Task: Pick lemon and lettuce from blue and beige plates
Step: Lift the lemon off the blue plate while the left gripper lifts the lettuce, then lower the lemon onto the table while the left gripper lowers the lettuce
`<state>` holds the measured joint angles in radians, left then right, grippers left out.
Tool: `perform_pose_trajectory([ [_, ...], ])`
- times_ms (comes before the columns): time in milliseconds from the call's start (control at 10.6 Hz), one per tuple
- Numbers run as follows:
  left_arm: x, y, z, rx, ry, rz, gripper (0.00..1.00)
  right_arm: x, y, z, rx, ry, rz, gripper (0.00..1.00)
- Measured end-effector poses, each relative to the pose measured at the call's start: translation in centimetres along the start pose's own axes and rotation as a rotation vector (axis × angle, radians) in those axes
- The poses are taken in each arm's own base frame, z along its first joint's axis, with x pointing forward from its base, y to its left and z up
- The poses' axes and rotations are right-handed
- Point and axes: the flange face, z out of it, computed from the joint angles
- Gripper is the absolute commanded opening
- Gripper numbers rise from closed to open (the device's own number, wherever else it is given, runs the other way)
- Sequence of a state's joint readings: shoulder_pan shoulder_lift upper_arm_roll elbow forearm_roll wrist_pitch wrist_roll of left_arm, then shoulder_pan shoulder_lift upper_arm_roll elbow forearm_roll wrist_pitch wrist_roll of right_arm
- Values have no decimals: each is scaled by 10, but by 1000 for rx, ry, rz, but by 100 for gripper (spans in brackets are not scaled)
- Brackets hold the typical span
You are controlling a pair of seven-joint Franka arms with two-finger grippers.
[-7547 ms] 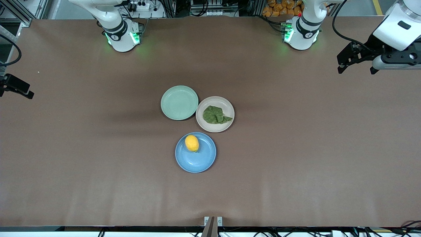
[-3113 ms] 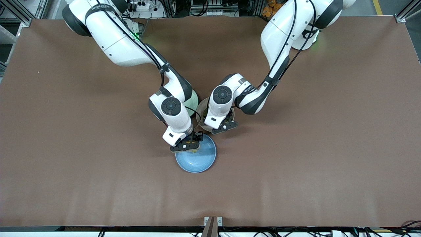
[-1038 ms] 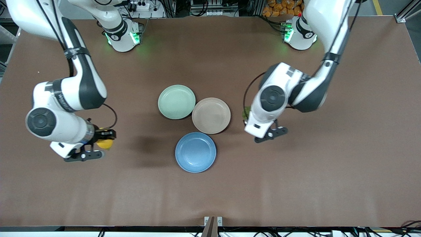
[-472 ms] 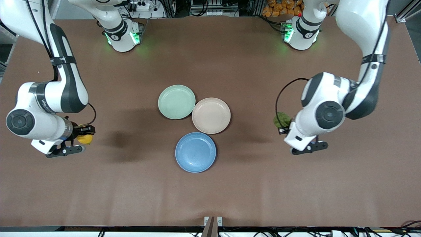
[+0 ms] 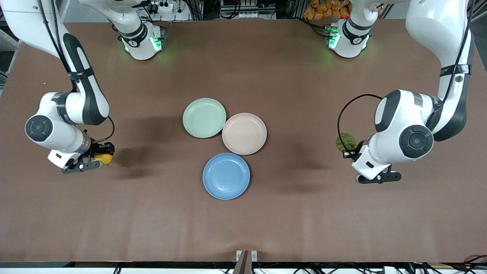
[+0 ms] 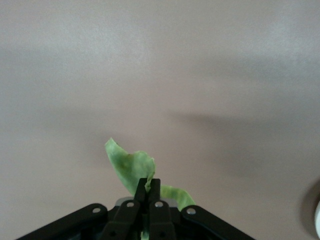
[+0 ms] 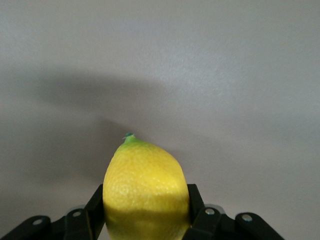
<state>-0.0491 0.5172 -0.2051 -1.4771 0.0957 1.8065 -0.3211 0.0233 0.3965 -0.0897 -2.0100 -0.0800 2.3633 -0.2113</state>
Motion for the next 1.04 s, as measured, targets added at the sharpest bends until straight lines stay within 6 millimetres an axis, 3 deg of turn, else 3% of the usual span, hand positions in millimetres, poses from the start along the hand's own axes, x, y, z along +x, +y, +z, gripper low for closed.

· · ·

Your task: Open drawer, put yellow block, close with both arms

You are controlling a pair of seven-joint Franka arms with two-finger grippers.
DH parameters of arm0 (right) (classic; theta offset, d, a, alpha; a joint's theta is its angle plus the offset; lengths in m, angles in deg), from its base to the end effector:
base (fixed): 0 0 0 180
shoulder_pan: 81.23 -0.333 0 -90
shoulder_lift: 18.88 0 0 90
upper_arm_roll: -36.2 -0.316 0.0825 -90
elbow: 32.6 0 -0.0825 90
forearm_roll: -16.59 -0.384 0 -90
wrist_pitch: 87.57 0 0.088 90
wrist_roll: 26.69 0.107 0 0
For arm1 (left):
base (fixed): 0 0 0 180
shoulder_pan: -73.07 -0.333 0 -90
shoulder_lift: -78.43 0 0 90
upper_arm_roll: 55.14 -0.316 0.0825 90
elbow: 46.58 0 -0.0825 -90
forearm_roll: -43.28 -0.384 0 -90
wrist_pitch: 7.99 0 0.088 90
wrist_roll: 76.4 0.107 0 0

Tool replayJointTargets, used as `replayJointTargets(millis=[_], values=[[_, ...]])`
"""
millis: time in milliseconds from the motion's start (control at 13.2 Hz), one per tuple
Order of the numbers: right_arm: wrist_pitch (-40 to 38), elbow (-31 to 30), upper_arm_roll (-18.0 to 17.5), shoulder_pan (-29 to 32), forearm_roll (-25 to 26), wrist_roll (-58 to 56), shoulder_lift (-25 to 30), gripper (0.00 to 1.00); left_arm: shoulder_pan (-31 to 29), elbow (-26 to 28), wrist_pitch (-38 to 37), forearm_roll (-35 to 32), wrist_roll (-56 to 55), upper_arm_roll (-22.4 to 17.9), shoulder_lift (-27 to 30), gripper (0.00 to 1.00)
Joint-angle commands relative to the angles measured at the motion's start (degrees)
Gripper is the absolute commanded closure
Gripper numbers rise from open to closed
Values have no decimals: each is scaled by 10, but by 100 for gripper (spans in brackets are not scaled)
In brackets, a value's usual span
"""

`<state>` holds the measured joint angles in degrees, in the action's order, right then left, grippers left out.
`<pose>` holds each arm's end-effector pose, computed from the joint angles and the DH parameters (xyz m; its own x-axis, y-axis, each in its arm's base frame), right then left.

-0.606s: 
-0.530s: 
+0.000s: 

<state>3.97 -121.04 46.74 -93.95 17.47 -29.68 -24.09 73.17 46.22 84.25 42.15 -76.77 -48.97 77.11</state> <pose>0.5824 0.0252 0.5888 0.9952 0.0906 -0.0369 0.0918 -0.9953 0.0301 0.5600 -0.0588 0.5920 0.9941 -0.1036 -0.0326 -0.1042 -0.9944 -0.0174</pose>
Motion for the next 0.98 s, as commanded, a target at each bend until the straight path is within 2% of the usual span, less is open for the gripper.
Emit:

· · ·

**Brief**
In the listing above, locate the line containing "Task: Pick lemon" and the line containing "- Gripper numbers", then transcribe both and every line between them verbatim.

**Written answer**
Task: Pick lemon and lettuce from blue and beige plates
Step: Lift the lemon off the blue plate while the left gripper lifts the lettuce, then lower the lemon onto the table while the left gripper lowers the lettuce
`<state>` holds the measured joint angles in radians, left then right, grippers left out.
Tool: `perform_pose_trajectory([ [_, ...], ])`
- times_ms (comes before the columns): time in milliseconds from the call's start (control at 10.6 Hz), one per tuple
- Numbers run as follows:
  left_arm: x, y, z, rx, ry, rz, gripper (0.00..1.00)
  right_arm: x, y, z, rx, ry, rz, gripper (0.00..1.00)
- Measured end-effector poses, each relative to the pose measured at the call's start: translation in centimetres along the start pose's own axes and rotation as a rotation vector (axis × angle, radians) in those axes
- The poses are taken in each arm's own base frame, z along its first joint's axis, with x pointing forward from its base, y to its left and z up
- The poses' axes and rotations are right-handed
- Point and axes: the flange face, z out of it, computed from the joint angles
- Gripper is the absolute commanded opening
- Gripper numbers rise from closed to open (the device's own number, wherever else it is given, runs the other way)

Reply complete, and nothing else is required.